Мишель застыла перед ним, выронив из рук очередную игрушку.
— Что?! — едва слышно выдохнула она. — Что ты сказал — мать твою — Хастур?!
Такого секса, как после этой ссоры, у Хастура не было потом ни до, ни после за всю жизнь. Он впервые устал первым и захотел спать, но Мишель, разъяренная от его слов как тигрица, вознамерилась дать ему понять, что ничего общего с той не имеет, поэтому пусть даже не сравнивает ее. Ни с кем! А с той особенно. С тех пор Мишель приучилась поддерживать какой-никакой баланс и даже не злилась, что он выключает все ее будильники, а по утрам охотно закидывала ноги ему на плечо, наблюдая за тем, как его всего освещает восходящее солнце из окна, и он кажется таким красивым в этом золоте, каким мог бы быть.
Хотя, наверное, тогда бы это был не он.
Хастур завел ее руки за голову и сильнее вжал в матрас, наваливаясь всем весом, не давая двинуться. У Мишель в глазах потемнело, она сильнее выгнулась, чувствуя его каждой клеткой своего тела; он медленно погладил ее по боку, скользнул рукой по груди и сжал ее горло, мягко, но сильно, так, что она почти сразу стала терять сознание — отпустил, дал вдохнуть, выдохнуть и снова сжал, целуя онемевшие губы. Мишель не стала вырываться, даже не попыталась, хотя могла легко высвободить руки, но вместо этого покорно закрыла глаза, и на ресницах блеснули слезы. Поборов искушение не давать ей дышать еще несколько секунд, Хастур резко отстранился, отпуская ее шею, и Мишель, вдохнув ртом, застонала в голос, захлебываясь слезами и его именем, а потом подлезла под его руку и уткнулась носом в грудь, пытаясь отдышаться. Хастур вытер ей щеки и лег на спину, дав Мишель удобно пристроить голову себе на плечо и просунуть ногу между его колен. Мишель подцепила ногтями и потянула уголок пластыря, открывая татуировку.
— Это бесконечность? — спросила она, разглядывая рисунок. — Огонь, бесконечность… ты что, собираешься вечно гореть? Твой личный пропуск в ад?
— Мой личный пропуск в ад — это свидетельство о браке с тобой, принцесса, — пошутил в ответ Хастур и долго поцеловал ее в губы, провел языком по ровному ряду зубов, прикрыв глаза. Мишель ответила, но совершенно неэмоционально, словно механически, открыла рот, давая ему сделать все, что хочет. — Я женился на тебе и за тебя пойду в ад.

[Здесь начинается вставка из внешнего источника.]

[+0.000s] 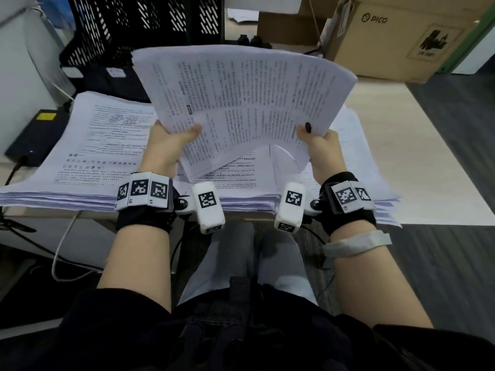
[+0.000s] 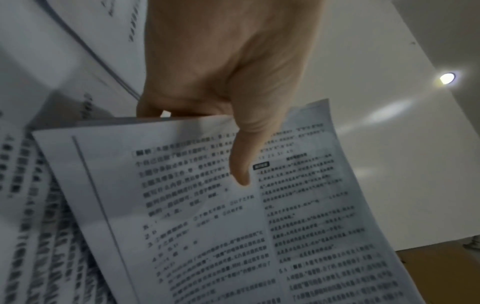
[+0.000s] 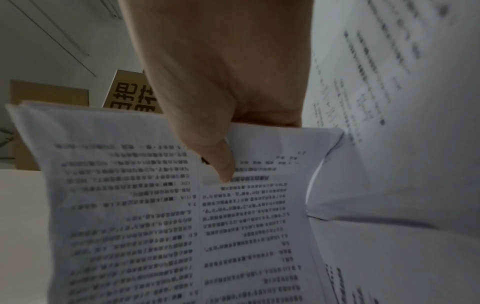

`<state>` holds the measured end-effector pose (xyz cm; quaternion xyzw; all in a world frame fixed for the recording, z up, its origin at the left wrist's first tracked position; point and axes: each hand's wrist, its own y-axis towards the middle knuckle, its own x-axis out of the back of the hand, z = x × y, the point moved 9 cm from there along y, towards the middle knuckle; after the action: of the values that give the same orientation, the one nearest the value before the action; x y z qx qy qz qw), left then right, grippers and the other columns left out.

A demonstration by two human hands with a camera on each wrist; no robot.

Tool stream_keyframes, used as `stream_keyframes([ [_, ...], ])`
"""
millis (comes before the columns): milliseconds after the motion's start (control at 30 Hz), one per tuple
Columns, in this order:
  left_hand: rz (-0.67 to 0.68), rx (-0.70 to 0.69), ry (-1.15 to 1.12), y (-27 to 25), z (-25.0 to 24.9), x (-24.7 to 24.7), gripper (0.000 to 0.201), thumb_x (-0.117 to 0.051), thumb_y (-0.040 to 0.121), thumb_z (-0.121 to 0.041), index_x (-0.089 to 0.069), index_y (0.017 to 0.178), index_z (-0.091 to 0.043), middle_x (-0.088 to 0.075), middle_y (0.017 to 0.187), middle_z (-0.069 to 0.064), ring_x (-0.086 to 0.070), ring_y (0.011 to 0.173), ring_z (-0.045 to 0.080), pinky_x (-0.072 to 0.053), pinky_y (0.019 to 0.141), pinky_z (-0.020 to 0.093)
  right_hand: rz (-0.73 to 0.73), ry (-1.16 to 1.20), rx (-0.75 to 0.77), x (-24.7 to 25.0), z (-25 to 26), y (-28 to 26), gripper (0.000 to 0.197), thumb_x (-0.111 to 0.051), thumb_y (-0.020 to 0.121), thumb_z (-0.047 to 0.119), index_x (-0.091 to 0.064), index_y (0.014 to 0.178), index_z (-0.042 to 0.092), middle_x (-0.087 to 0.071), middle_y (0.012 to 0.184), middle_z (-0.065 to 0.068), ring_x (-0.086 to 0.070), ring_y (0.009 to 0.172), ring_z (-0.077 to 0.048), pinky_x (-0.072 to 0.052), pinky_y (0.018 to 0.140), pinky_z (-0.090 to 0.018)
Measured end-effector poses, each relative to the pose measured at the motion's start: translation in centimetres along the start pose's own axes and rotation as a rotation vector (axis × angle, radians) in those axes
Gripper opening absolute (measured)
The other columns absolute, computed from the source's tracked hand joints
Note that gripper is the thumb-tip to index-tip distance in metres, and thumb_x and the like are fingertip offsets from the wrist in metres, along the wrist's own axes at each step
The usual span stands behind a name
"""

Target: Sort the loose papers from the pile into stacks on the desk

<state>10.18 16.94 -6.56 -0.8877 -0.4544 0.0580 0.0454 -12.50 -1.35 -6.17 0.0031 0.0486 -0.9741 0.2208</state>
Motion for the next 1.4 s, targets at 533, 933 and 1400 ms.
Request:
stream_keyframes([
  [533,-0.102,-0.195,-0.019,0.7,-2.2,1.6,0.041,-0.068,0.08,0.003,-0.046,0.112,-0.007,-0.061,0.117,0.009,-0.062,0.101,0.011,-0.054,0.083,0.02,-0.035,0.006,0.067,-1.0,0.6,-0.7,0.012,-0.066,0.079,0.004,-0.055,0.084,0.002,-0.053,0.075,-0.002,-0.05,0.069,-0.014,-0.042,0.06,-0.018],
  [933,-0.016,-0.218,0.014,1.8,-4.3,0.2,0.033,-0.049,0.096,-0.007,-0.042,0.128,-0.007,-0.059,0.123,0.002,-0.058,0.113,0.012,-0.049,0.093,0.022,-0.058,0.003,0.1,-2.2,2.9,-0.2,0.021,-0.056,0.091,-0.001,-0.06,0.073,0.01,-0.062,0.078,0.0,-0.06,0.074,-0.013,-0.05,0.073,-0.03],
  [1400,-0.194,-0.192,-0.266,1.3,-8.3,6.0,0.01,-0.067,0.085,-0.009,-0.062,0.09,-0.016,-0.068,0.089,-0.001,-0.066,0.063,0.004,-0.054,0.064,0.019,0.012,0.036,0.018,-6.6,8.6,3.1,0.012,-0.058,0.089,0.0,-0.061,0.101,0.001,-0.063,0.085,-0.004,-0.059,0.085,-0.022,-0.049,0.082,-0.035],
])
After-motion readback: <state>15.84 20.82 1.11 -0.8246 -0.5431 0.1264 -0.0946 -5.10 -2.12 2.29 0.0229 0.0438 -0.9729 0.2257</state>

Я тебя купил на свою бессмертную душу, но ты того стоишь.
— Не смешно, — отрезала Мишель серьезно и холодно, кладя руку на цветную татуировку четырех роз у него на копчике: как-то кто-то из шахматистов-мастодонтов стал говорить, что татуировки на копчике делают только проститутки, которые легко дают сзади, и Хастур в тот же миг повернулся к нему спиной, расстегнул джинсы и задрал майку, гордо демонстрируя алые цветы, а потом еще похабно облизнулся и подмигнул Каспарову, так что тот от него весь турнир шарахался. — Свидетельство о браке — это твоя последняя надежда на чистилище. Что значит твоя татуировка?

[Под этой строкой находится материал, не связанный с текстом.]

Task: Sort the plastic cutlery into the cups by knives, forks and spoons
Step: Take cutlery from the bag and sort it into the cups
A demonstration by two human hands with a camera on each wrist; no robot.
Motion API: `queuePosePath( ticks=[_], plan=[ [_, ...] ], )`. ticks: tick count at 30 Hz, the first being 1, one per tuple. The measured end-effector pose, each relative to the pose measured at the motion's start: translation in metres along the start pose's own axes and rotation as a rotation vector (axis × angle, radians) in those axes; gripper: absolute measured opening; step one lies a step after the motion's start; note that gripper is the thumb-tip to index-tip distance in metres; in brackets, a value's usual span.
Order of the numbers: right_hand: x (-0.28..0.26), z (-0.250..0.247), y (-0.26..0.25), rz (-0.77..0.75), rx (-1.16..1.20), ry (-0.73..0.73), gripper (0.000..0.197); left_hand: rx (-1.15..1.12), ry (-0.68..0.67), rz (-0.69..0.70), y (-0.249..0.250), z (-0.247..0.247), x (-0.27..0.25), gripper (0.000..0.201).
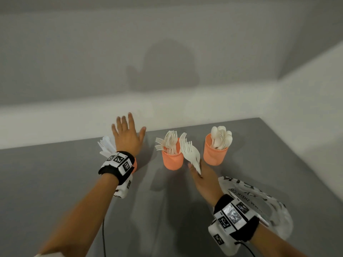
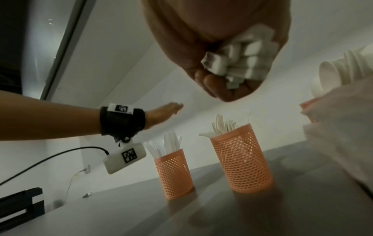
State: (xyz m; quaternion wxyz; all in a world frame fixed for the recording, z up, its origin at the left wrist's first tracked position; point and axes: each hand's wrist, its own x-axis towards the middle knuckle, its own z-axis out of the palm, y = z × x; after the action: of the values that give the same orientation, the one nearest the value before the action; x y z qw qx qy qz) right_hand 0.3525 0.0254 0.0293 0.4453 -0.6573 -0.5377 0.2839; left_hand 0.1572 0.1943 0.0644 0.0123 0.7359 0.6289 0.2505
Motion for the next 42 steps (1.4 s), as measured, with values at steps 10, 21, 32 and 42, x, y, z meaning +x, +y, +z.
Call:
queuePosePath(
  ticks=[10,21,32,42],
  plan=[
    [-0.01,-0.003,-0.019,-0.052,-0.082,0.11,0.012,-0.889,-0.318,-0.196,0.117,-0.022,-0.112,0.044],
    [-0.037,-0.013,-0.026,0.171,0.377,-0.099,0.012,-1.021,-0.389,-0.233,0.123,-0.005,-0.141,0.028],
    [-0.044,-0.006,-0.005,0.265,0.524,0.091,0.02,-1.177,-0.419,-0.373,0.135,-0.018,-0.153,0.011],
    [-0.049,-0.007,-0.006,0.008,0.171,0.16,0.029,-1.032,-0.319,-0.334,0.143,-0.012,-0.165,0.026]
  ],
)
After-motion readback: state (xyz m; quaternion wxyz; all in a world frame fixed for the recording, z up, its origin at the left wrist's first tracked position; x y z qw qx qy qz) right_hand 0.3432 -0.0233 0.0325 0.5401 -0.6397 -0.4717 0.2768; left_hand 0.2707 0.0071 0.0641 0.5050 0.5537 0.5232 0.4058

— То, что я собираюсь вечно гореть, ты права, — Хастур коснулся слишком длинным ногтями ее спины, и она передернулась от этого ощущения. Не говорить же ей, что на руке у него теперь навечно не знак бесконечности, а число восемь, по нумерологии соответствующее ее имени, а огонь — покровительствующая ей стихия. Мишель пару недель назад спрашивала, почему на его левой руке изображен Сатурн, но и тогда он ей наплел какую-то чушь вместо того, чтобы признаться, что это снова посвящено ей.
В конце концов, кольцо можно снять, украсть, повредить, а здесь свидетельство о ней с него снимут только вместе с кожей.
— Давай еще раз? — Мишель хотела было сесть на него сверху, но Хастур притиснул ее к матрасу, прижав ее колени к груди и заставив согнуться пополам.
— Ты шесть дней снизу, — напомнил он. — И слушаешься меня во всем. А я говорю тебе лежать и не двигаться.
— Я отомщу тебе, — прошипела Мишель, сверкая глазами.
— Жду не дождусь, — Хастур скользнул зубами по ее щеке и толкнулся сильнее. Мишель вцепилась в простыню так, что заболели пальцы, а когда Хастур коснулся губами ее губ, укусила его, не давая отстраниться.